L'Etat du Karnataka, qui accueillait à Mysore les 116 membres du CCBI, fait en effet partie des régions qui ont été les plus touchées, après l'Orissa, par les violences antichrétiennes perpétrées par les militants hindouistes entre août et octobre 2008.

Les militants hindouistes, et en particulier ceux du Bajrang Dal (2) qui avaient alors brûlé et saccagé une quarantaine de lieux de culte, avaient justifié leurs violences en accusant les chrétiens d'avoir pratiqué des conversions forcées et insulté leurs dieux. Le Bajrang Dal avait fait circuler des brochures qu'il disait avoir été distribuées par l'Eglise pentecôtiste The New Life Fellowship Trust, et intitulées « N'adorez pas les dieux hindous » (3).

Mangalore, importante ville portuaire, et fief de nombreux mouvements évangéliques, avait subi les plus violentes et les plus nombreuses attaques, jusqu'à 12 agressions simultanées le 14 septembre 2008.  L'évêque de Mangalore, Mgr D' Souza, avait alors vivement critiqué les Eglises évangéliques d'être à l'origine de ce déchaînement anti-chrétien, soulignant leurs méthodes prosélytes agressives et l'amalgame qui pouvait avoir été fait par les hindouistes, ne voyant pas de différences entre les différentes Eglises (4).

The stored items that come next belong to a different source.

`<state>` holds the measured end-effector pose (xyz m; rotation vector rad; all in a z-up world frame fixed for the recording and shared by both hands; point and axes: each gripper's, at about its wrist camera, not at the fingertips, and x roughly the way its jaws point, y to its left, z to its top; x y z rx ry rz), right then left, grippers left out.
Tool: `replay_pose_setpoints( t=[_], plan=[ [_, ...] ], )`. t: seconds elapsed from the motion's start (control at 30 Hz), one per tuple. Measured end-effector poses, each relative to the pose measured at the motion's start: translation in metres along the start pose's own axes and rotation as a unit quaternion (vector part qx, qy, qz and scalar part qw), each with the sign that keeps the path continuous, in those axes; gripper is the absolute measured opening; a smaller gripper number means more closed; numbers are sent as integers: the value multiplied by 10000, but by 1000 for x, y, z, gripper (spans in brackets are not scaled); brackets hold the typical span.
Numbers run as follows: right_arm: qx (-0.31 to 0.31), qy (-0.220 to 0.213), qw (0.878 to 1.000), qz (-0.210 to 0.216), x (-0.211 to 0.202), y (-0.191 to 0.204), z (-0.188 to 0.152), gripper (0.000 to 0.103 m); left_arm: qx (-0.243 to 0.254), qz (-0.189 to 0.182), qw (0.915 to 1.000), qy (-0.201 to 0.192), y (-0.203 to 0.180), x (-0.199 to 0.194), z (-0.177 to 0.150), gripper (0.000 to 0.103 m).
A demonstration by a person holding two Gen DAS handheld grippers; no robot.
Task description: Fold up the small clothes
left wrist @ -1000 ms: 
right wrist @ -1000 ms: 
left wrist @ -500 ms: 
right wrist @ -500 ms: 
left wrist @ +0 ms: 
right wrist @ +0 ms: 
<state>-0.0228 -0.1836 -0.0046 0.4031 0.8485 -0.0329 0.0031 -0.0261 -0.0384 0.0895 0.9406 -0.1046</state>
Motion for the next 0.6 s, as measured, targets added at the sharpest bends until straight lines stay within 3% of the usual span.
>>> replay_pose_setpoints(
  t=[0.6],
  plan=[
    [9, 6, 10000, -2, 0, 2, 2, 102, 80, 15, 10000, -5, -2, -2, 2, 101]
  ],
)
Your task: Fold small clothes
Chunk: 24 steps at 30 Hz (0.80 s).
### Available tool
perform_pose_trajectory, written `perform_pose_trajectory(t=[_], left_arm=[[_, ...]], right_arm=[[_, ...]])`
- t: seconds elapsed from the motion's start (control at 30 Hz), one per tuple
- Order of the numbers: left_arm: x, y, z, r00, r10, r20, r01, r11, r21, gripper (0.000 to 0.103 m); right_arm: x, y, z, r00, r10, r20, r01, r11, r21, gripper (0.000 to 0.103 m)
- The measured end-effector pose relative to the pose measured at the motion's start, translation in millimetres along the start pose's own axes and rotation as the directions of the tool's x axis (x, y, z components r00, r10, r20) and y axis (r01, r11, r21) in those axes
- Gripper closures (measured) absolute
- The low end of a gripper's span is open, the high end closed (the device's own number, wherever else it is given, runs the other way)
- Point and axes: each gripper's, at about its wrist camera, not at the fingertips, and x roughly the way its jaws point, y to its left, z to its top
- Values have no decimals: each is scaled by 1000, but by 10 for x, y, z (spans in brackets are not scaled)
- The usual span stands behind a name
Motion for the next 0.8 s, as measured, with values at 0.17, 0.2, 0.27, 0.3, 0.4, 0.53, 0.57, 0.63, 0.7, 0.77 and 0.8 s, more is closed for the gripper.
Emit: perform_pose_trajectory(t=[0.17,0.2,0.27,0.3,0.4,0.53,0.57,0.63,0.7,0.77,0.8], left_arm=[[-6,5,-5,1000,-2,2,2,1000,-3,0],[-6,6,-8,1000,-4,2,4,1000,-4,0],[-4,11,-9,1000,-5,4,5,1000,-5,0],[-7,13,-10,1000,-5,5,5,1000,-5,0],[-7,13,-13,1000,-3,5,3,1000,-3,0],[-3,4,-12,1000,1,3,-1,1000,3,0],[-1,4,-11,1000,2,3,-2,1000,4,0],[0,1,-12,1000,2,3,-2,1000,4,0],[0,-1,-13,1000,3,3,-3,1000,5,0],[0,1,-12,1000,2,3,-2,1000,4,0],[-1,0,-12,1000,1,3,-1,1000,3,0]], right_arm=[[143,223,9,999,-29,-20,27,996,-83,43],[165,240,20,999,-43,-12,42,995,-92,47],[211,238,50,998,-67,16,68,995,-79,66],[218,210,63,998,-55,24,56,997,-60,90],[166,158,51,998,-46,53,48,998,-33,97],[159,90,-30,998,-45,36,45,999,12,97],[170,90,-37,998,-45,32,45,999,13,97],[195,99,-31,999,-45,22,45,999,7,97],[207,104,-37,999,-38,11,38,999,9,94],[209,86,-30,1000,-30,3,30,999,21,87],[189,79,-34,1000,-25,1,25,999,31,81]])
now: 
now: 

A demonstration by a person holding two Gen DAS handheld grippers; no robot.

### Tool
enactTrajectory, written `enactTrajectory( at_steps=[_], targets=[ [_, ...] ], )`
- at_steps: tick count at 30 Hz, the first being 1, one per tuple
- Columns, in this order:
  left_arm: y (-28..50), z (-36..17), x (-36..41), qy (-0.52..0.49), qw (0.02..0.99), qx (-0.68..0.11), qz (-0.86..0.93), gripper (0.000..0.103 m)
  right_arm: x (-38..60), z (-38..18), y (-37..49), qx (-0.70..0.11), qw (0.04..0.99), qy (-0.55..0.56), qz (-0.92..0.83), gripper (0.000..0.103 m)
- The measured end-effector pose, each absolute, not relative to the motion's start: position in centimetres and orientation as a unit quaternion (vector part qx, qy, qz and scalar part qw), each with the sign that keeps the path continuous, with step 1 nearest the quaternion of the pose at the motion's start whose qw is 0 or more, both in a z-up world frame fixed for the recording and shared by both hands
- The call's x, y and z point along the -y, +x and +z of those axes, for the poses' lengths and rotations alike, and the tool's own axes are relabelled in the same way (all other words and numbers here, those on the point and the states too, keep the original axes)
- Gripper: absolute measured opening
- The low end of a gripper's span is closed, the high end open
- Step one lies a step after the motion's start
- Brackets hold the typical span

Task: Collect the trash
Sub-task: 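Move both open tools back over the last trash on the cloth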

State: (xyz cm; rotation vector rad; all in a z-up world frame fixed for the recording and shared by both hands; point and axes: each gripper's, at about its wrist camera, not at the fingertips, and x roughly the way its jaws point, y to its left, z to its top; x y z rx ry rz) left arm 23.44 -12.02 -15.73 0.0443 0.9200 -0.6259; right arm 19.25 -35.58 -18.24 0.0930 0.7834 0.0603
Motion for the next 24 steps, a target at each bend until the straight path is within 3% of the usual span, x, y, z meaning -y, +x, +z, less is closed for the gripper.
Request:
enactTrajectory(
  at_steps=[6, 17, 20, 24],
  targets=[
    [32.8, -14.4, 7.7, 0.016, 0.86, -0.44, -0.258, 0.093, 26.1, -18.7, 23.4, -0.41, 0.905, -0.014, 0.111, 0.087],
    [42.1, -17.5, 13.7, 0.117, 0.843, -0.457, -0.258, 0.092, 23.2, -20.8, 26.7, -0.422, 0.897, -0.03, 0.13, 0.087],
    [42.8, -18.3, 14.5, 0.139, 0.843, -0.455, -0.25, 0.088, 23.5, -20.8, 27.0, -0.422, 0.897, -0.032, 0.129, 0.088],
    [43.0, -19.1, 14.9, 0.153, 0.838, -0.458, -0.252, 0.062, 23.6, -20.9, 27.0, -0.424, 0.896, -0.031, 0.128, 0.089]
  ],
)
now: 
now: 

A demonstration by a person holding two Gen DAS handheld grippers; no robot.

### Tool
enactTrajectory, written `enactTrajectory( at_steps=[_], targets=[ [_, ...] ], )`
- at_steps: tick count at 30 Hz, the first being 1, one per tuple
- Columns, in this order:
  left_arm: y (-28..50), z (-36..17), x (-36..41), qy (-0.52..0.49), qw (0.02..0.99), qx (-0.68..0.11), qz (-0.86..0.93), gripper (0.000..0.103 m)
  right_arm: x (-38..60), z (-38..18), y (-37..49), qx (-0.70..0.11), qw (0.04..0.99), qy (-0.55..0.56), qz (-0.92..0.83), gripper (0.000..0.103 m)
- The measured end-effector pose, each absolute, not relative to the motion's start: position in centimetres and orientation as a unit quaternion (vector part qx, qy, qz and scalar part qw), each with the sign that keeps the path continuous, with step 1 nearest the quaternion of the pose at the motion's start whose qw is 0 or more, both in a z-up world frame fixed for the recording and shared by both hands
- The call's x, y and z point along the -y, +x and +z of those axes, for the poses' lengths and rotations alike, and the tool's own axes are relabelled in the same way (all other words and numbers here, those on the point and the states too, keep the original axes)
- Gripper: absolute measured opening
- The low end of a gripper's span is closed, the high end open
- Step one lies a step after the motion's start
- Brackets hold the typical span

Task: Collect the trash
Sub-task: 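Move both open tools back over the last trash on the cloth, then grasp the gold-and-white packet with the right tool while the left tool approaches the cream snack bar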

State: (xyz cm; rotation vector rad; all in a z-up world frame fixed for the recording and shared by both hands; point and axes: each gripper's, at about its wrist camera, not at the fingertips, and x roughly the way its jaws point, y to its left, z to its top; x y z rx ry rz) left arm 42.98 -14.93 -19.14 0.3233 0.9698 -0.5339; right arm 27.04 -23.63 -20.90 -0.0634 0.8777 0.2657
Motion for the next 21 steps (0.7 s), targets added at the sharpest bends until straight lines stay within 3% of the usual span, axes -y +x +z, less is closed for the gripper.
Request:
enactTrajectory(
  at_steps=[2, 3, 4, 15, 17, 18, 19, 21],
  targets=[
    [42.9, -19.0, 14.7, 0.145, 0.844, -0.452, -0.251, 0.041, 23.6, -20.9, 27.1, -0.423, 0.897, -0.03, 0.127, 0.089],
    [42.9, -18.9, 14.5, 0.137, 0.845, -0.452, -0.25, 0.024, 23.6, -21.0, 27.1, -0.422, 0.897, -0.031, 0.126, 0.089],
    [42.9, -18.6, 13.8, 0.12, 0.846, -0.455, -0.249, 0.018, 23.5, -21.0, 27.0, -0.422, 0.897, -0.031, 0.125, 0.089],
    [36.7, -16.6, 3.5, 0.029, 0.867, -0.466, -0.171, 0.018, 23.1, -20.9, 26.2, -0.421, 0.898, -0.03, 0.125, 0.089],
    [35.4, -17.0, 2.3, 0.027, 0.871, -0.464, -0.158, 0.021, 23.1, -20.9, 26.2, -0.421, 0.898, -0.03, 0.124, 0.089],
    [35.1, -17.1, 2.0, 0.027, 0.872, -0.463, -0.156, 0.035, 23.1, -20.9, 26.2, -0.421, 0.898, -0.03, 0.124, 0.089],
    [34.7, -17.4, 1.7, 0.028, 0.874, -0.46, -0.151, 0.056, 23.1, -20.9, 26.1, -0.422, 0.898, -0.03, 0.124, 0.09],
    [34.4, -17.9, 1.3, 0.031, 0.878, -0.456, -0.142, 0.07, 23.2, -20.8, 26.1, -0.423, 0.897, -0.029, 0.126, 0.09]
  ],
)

 Le ministre-président du Karnataka, B. S. Yeddyurappa, s'exprimant sur CNN-IBN (5) le 18 septembre dernier, avait lui-même reconnu l'absence de collusion entre les catholiques et les évangéliques: « J'incline à croire que la New Life Church cherche à convertir les gens. J'ai demandé à l'évêque catholique de nous aider mais, tout comme nous, il n'a pas de possibilité d'action sur eux ».

Selon The Times of India, du 17 septembre 2008, la New Life Fellowship Trust (NLFT)  dirige deux centres à Mangalore depuis plus de vingt ans. Donald P. Menezes, pasteur, et membre du comité exécutif des missions du Karnataka de la NLFT, y déclare que son Eglise ne pratique aucune conversion forcée mais que leur mouvement connaît une forte progression. Selon lui, quelque 500 personnes assistent aux différents offices en anglais et langues vernaculaires, dont « beaucoup de croyants de différentes religions qui viennent à nos cessions de guérison. Ils sont guéris de maladies très graves comme le cancer »

Le pasteur évangélique nie également toute paternité de la NLFT concernant la brochure incriminée. En décembre dernier, le All India Christian Council (AICC) a laissé entendre que le document était un faux, soulignant que seuls deux bâtiments de la New Life Fellowship Trust avaient été attaqués sur 39 églises saccagées, ce qui rendait peu crédible les accusations d'hindouistes dirigées contre une Eglise en particulier.